Plaintiffs Firms Jockey to Lead 'Flash Boys' Case Photo by Paul Giamou/iStock

The competition is heating up for plaintiffs firms jostling to win the lead counsel spot in litigation inspired by Michael Lewis’s best-selling book on high-frequency trading, “Flash Boys.”

Three prominent plaintiffs firms—Robbins Geller Rudman & Dowd; Motley Rice; and Labaton Sucharow—argued in a motion filed Tuesday that a judge should consolidate four class actions against the high-frequency trading industry and appoint them co-lead counsel. Their clients include the Plumbers and Pipefitters National Pension Fund and the City of Providence, R.I.

In a dueling motion filed the same day, Lovell Stewart Halebian Jacobson argued that it should get the nod, asserting that it’s more thoroughly investigated the defendants’ alleged wrongdoing. Wolf Popper also wants to be crowned lead counsel, arguing that its lead plaintiff, the trading firm Applied Financial Science Inc., has an in-depth understanding of the legal issues and it won’t just rubber-stamp its counsel’s decisions.

It’s unusual for three big plaintiffs firms like Robbins Geller, Motley Rice and Labaton to ask for joint leadership of a securities class action, and it appears to be the first time that all three have sought to share lead counsel status.

The case could well be a massive undertaking. The three firms seek to represent all investors who bought securities on a stock exchange or alternate trading venue between 2009 and the present—that is pretty much everyone.
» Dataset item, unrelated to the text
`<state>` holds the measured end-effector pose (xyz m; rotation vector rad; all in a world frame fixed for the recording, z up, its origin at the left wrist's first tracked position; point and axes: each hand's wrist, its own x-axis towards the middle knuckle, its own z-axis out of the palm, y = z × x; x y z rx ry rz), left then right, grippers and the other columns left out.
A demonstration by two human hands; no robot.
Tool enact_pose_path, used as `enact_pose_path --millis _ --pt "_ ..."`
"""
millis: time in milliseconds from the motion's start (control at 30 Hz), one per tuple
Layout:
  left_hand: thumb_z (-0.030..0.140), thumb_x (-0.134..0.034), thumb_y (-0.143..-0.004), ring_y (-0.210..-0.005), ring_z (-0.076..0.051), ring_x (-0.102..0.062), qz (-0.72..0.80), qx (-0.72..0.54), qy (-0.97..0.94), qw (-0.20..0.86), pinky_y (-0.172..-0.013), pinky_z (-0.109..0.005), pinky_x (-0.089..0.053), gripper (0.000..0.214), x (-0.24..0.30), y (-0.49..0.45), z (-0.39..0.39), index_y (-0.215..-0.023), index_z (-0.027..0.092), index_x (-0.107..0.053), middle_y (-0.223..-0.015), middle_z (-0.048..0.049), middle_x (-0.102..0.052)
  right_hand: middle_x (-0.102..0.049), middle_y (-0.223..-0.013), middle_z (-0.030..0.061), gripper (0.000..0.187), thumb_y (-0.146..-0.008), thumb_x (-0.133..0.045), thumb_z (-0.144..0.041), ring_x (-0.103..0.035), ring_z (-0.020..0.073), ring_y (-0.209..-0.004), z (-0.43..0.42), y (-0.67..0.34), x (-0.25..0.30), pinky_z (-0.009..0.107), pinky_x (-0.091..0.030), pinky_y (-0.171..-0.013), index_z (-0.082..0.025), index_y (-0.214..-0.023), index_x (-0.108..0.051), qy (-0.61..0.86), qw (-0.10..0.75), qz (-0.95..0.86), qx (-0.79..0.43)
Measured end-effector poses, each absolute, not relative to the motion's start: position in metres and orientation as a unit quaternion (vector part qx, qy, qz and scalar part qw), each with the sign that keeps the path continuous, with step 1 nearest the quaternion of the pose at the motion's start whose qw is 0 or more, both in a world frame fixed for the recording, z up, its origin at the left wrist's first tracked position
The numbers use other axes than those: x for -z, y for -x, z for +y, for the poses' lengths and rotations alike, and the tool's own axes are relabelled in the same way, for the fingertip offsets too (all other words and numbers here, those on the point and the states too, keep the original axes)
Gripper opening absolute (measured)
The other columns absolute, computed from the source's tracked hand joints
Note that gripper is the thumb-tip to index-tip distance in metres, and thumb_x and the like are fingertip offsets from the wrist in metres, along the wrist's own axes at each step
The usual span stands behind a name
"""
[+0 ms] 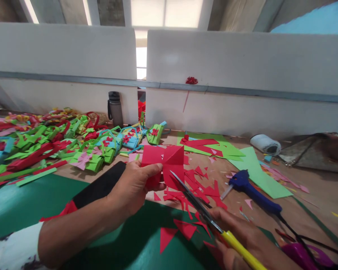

And they’ve sued not just high frequency trading firms, such as Citadel and Jump Trading, but also stock exchanges, such as NASDAQ, and financial institutions with brokerage arms, including JPMorgan Chase & Co. and Bank of America Corp.

U.S. District Judge Jesse Furman in Manhattan is expected to rule on the motions to appoint counsel at a July 9 hearing.

“Flash Boys” debuted on March 31, drawing wide attention to high-frequency trading, the practice of using computerized algorithms to move in and out of trading positions in fractions of a second. As Lewis recounts, HFT critics contend it’s a legalized version of front-running, the profitable but illegal practice of brokers trading on their knowledge of their customers’ pending requests.

In an April 18 complaint that repeatedly cites “Flash Boys,” Robbins Geller argues that HFT has eroded trust in the markets and siphoned billions of dollars from public pension funds. Robbins Geller roped the brokerage firms and stock exchanges into the case on a theory that they’ve taken forms of kickbacks from HFT firms. These alleged kickbacks include so-called “co-location fees” that HFT firms to set up computer servers near the stock exchange’s servers to get financial data nanoseconds before the competition.